### Exercise directions
Every line with "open" in it should be copied from the data.

### Data provided
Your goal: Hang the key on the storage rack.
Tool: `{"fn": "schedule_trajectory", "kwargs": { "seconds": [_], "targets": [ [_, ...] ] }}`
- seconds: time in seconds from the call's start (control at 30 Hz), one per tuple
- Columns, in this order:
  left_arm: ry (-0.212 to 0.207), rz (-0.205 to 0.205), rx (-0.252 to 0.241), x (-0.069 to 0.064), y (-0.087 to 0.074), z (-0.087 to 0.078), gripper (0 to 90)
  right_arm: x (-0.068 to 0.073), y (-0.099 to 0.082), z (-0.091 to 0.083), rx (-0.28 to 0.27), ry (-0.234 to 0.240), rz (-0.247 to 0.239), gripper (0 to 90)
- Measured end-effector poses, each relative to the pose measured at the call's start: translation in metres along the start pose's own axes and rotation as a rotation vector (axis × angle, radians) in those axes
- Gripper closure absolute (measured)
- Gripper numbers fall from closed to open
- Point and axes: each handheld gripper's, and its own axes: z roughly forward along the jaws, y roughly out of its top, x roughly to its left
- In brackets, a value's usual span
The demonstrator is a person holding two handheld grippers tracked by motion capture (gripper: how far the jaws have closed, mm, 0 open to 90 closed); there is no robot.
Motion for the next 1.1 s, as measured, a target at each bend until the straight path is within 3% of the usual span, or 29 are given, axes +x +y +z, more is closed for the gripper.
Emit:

### Solution
- Gripper numbers fall from closed to open
The demonstrator is a person holding two handheld grippers tracked by motion capture (gripper: how far the jaws have closed, mm, 0 open to 90 closed); there is no robot.

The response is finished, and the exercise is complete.